#### WHAT IS EXPECTED
Please reproduce the listing below exactly, leaving out every picture.

#### COLLECTED DATA
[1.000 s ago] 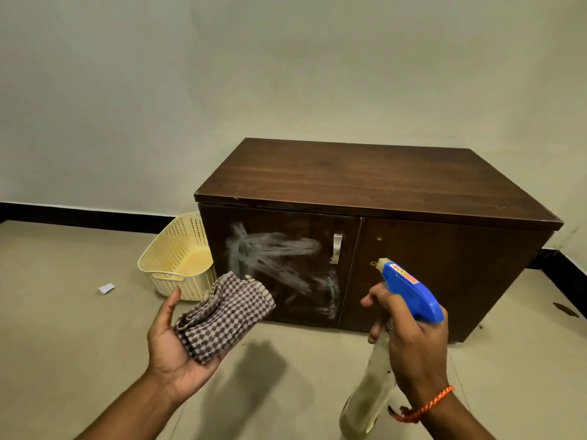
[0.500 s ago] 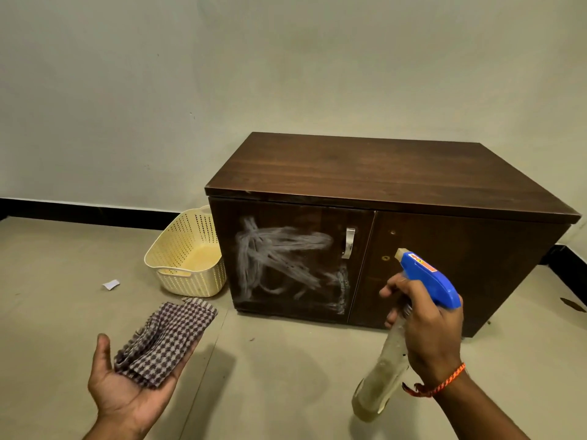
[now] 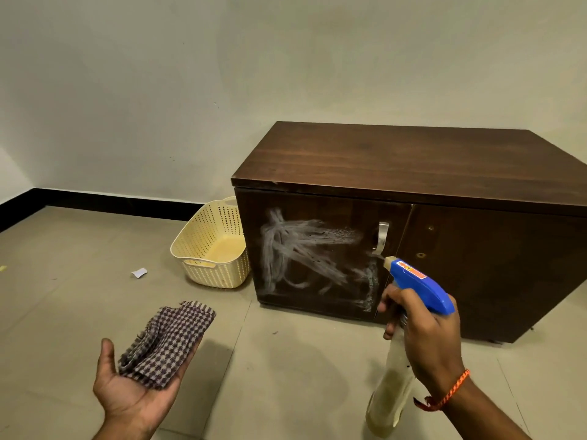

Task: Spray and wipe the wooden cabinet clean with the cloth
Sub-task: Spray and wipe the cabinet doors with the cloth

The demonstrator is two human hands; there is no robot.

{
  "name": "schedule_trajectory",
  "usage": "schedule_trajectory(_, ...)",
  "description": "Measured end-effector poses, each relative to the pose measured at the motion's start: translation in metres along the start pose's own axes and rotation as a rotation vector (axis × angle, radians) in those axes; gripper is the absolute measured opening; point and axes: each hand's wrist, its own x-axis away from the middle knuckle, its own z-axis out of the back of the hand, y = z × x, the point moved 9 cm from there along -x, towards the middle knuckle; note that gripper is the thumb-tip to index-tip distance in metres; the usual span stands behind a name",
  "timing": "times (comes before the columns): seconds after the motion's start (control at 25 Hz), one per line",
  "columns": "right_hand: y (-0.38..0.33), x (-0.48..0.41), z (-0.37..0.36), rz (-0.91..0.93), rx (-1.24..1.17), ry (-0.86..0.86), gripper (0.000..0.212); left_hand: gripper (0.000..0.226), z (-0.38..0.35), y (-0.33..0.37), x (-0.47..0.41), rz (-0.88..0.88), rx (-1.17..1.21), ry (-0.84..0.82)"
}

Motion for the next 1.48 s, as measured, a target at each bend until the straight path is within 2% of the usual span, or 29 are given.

#### YOUR RESPONSE
[1.000 s ago] 
[0.500 s ago] 
[now] 

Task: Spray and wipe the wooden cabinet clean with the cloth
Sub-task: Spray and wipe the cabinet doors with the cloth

The demonstrator is two human hands; there is no robot.

{
  "name": "schedule_trajectory",
  "usage": "schedule_trajectory(_, ...)",
  "description": "Measured end-effector poses, each relative to the pose measured at the motion's start: translation in metres along the start pose's own axes and rotation as a rotation vector (axis × angle, radians) in those axes; gripper is the absolute measured opening; point and axes: each hand's wrist, its own x-axis away from the middle knuckle, its own z-axis out of the back of the hand, y = z × x, the point moved 9 cm from there along -x, towards the middle knuckle; note that gripper is the thumb-tip to index-tip distance in metres; the usual span stands behind a name",
  "timing": "times (comes before the columns): seconds after the motion's start (control at 25 Hz), one per line",
  "columns": "right_hand: y (-0.38..0.33), x (-0.48..0.41), z (-0.37..0.36), rz (-0.91..0.93), rx (-1.24..1.17), ry (-0.86..0.86), gripper (0.000..0.212); left_hand: gripper (0.000..0.226), z (-0.38..0.35), y (-0.33..0.37), x (-0.47..0.41), rz (-0.88..0.88), rx (-1.17..1.21), ry (-0.84..0.82)"
}

Motion for the next 1.48 s, as measured, a target at each bend until the straight path is within 2% of the usual span, or 29 are given.

No more output is given for this exercise.